## EXERCISE REQUIREMENTS:
Filter the entries below, keeping every line that has the word "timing".

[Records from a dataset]
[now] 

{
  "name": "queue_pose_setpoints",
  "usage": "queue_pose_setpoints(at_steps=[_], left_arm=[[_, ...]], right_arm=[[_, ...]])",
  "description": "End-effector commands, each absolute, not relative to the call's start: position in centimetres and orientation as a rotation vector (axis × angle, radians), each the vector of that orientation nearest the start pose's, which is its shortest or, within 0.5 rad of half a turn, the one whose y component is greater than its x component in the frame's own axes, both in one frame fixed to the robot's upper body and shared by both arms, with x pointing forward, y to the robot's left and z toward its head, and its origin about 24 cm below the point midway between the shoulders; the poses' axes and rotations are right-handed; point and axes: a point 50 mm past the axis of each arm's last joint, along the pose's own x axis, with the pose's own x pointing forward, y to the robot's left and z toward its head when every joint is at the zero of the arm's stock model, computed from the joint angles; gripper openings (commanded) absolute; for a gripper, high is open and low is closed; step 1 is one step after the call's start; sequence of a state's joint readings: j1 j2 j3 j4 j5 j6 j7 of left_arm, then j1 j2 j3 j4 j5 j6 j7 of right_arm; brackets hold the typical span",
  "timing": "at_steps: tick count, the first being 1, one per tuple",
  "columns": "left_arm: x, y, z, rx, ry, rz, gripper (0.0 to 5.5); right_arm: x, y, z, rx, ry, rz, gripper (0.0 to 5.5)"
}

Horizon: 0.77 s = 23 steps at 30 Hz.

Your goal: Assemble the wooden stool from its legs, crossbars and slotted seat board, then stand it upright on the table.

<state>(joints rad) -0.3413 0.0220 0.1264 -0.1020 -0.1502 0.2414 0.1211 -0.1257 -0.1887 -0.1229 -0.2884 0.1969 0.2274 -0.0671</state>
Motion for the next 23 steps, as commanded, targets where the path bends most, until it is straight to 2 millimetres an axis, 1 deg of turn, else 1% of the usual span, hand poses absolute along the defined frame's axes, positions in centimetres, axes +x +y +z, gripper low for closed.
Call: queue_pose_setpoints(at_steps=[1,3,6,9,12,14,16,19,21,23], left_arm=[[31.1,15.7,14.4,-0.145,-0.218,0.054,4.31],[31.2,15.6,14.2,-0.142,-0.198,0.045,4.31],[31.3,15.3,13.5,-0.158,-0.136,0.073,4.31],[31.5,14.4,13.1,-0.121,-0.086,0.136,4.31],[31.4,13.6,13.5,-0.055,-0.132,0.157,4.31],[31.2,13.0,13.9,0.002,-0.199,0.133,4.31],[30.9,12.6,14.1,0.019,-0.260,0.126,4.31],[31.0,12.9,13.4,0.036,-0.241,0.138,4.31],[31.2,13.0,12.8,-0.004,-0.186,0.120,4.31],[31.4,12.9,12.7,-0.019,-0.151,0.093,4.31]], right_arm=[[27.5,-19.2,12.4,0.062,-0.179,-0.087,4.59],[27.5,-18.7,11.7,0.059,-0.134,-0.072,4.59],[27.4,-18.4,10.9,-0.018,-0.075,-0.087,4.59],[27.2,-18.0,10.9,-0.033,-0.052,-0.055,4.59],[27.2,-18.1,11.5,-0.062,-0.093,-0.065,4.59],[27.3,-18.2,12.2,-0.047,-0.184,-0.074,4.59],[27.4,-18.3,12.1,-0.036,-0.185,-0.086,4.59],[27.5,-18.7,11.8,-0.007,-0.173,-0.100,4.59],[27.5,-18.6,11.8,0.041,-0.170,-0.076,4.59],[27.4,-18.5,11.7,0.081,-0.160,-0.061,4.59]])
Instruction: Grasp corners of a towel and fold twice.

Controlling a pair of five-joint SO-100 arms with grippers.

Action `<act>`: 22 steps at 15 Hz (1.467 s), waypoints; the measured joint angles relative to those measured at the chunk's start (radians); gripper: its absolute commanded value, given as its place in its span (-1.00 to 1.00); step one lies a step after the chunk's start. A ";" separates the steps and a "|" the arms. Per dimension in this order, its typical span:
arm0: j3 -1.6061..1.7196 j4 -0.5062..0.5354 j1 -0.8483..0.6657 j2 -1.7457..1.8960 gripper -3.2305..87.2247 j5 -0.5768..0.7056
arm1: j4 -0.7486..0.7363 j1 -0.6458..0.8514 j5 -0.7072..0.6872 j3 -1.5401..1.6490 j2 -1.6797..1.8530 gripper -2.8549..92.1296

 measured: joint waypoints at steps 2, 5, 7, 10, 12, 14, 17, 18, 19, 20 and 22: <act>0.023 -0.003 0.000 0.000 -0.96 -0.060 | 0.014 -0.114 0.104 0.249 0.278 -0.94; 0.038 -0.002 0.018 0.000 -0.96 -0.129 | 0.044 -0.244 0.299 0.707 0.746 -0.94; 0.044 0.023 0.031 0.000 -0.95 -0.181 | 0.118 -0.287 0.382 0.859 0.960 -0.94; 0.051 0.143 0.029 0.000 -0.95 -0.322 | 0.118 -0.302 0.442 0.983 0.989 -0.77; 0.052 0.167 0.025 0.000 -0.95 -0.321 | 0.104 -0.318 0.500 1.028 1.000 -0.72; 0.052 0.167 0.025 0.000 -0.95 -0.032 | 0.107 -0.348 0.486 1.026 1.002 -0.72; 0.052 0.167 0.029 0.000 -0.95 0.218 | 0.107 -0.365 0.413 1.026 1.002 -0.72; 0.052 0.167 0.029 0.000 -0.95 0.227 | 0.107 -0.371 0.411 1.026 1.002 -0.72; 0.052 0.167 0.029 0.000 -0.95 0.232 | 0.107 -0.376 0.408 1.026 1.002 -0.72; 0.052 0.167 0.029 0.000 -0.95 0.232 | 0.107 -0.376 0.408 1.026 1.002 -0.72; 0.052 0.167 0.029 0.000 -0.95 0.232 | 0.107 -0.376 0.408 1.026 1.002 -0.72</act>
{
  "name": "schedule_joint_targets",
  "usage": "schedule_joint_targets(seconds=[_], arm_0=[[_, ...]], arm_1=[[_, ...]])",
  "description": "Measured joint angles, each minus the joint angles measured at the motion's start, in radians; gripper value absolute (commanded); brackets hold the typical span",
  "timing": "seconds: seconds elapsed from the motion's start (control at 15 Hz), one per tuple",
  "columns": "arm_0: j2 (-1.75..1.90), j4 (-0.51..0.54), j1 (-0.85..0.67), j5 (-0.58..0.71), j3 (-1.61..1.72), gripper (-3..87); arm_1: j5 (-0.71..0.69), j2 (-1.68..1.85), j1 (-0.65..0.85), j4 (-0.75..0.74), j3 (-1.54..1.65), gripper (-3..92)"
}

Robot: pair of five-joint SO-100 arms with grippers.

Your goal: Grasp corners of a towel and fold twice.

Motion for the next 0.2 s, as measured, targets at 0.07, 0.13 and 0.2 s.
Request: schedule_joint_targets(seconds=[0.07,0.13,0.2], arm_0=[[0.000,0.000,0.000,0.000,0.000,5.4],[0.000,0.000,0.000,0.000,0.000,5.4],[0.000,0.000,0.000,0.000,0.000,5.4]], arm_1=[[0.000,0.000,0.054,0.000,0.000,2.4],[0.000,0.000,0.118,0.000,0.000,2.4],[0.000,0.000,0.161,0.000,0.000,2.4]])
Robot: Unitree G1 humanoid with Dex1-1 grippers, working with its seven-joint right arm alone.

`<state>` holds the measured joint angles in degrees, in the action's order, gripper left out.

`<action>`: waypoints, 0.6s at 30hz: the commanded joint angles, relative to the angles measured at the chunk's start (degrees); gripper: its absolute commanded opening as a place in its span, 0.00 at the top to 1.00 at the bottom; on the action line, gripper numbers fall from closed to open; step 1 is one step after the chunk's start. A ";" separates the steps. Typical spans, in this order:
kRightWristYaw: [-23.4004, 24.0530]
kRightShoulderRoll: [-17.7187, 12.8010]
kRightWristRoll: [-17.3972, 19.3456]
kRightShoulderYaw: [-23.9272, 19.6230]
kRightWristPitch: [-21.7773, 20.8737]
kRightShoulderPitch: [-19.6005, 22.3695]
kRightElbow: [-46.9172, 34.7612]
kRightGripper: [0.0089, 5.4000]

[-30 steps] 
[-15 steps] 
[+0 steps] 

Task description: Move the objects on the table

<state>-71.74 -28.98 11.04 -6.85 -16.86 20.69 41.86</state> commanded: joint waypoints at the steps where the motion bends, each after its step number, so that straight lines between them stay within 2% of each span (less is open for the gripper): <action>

## PROBLEM SOLUTION:
  "timing": "at_steps: tick count, the first being 1, one per tuple",
  "timing": "seconds: seconds elapsed from the motion's start (control at 15 Hz), one per tuple",

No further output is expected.